Flooding conditions: Beds 2 and 4 operated close to hydraulic limits [~98% capacity (FIG. 3)], risking incipient flooding.
Liquid distributors: The liquid distributors in the lower two beds were underrated and likely overflowing, reducing efficiency. Upper distributors, while near design capacity, had low drip density and poor liquid distribution. FIG. 4 shows the lower distributors at > 125% rated capacity, while upper distributors were nearing their maximum limits.
Vapor distribution: Excessive vapor velocity through the feed nozzle into Bed 4 caused maldistribution. Two installation options for a new vapor distributor were assessed: (1) hot-work installation during turnaround (TAR)—technically preferred but outage-dependent; (2) external installation with Bed 4 shortened/raised by ~1 m—less desirable due to loss of worker access.
Stripper column: Flooding and maldistribution.
Flooding conditions: Bed 4 operated at ~94% flood capacity (FIG. 5).
Liquid distributors: All four distributors operated above 140% of rated capacity (FIG. 6), leading to poor liquid distribution and degraded performance.
Vapor distribution: Two vapor distributors were recommended; hot-work installation feasibility to be confirmed during TAR.
Reboiler circuit: The liquid level in the reboiler could be increased by modifying the bottom chimney tray collector box (TAR hot work required).
Wash trays: Likely in spray regime due to low liquid rates, risking carryover. Action: Redirected cold condensate makeup from the reboiler vapor line to the wash trays to improve liquid loading.

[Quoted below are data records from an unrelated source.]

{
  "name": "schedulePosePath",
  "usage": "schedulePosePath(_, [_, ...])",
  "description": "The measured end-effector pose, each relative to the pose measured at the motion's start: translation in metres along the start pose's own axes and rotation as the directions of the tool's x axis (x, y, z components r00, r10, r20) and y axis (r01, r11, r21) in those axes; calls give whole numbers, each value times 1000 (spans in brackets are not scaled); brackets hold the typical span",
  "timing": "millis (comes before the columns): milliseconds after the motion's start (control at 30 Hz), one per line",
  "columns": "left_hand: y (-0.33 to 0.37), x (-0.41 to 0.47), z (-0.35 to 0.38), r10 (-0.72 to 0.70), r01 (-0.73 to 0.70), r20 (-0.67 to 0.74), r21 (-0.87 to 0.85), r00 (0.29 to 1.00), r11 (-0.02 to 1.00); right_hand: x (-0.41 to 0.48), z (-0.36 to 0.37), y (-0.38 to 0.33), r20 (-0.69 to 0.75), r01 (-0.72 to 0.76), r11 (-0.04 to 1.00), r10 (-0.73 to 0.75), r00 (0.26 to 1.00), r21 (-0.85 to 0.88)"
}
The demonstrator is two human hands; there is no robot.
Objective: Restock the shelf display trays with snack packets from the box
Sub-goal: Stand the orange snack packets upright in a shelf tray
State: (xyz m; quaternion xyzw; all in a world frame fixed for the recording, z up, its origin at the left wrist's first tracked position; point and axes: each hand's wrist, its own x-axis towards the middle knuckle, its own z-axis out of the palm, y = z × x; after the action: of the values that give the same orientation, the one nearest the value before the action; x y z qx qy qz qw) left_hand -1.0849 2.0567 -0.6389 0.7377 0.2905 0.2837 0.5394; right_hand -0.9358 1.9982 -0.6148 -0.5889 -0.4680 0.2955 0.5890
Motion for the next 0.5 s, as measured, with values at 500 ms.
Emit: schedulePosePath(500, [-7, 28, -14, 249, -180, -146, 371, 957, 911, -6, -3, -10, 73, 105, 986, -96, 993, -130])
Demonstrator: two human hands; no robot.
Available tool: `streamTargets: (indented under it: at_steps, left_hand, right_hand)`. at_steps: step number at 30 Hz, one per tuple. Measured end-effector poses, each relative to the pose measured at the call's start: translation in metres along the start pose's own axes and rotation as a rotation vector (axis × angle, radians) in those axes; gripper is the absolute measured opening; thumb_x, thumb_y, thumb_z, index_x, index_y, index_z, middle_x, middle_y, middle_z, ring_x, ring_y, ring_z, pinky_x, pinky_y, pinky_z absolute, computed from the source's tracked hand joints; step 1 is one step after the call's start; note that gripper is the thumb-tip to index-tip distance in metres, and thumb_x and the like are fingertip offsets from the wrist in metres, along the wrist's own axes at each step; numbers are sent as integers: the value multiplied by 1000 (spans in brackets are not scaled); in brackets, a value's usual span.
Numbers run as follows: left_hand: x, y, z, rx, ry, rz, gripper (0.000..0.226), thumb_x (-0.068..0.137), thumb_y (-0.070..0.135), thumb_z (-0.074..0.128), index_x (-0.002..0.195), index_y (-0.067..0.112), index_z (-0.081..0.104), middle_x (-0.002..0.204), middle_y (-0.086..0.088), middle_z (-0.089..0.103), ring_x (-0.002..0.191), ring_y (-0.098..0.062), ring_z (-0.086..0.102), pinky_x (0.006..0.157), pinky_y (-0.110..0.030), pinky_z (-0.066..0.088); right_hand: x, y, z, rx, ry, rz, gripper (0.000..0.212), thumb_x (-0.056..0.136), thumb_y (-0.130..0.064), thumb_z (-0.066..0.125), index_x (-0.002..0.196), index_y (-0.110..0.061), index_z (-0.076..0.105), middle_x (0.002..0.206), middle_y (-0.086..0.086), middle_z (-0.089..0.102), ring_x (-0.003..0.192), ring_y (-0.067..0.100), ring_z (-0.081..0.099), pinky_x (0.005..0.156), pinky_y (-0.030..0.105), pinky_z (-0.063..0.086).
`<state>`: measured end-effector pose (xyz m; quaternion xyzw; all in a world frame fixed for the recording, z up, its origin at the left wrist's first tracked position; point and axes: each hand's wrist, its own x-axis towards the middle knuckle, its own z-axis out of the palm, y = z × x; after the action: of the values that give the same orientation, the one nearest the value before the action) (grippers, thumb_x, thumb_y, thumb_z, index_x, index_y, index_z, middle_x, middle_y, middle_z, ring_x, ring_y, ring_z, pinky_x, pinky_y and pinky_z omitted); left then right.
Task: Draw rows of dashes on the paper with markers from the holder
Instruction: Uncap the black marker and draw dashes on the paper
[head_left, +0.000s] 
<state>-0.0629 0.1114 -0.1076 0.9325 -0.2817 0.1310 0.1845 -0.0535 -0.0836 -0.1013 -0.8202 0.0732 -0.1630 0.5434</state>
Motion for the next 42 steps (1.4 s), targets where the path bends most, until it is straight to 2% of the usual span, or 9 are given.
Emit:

Packing evaluation. The author’s company independently evaluated multiple packing configurations for both columns (TABLES 2 and 3) using the validated Benfield simulation model. Recommendation: Retain existing packings and defer replacement decision until post-revamp validation of upgraded vapor and liquid distributors. Key observations: (1) 4th-generation random packings offered better hydraulics but increased CO2 slippage, (2) structured packings showed potential for improved hydraulics and CO2 removal efficiency, but performance under high liquid load remains uncertain with limited full-scale validation.
Flash drum and ejector system.
Existing issues: The flash drum showed cracks in its internals/welds; several ejectors exhibited wear and declining efficiency. The drum was undersized, with inadequate vapor disengagement and residence time.
New design: The replacement drum was ~160% larger, retaining the original five-compartment layout to minimize piping changes. Each compartment has one, which was designed for existing LP steam conditions. Sensitivity analysis (FIG. 7) showed that higher steam pressure significantly reduced steam consumption, while steam superheat had minimal effect on steam use.
Stripper reboiler replacement
Rationale: Severe tube wall thinning posed reliability and mechanical integrity risks.
New design: The installation of a higher duty reboiler to increase CO2 stripping capacity and improve thermosiphon circulation, while fitting within existing space/piping limits. The longer tube bundle was accommodated without layout changes.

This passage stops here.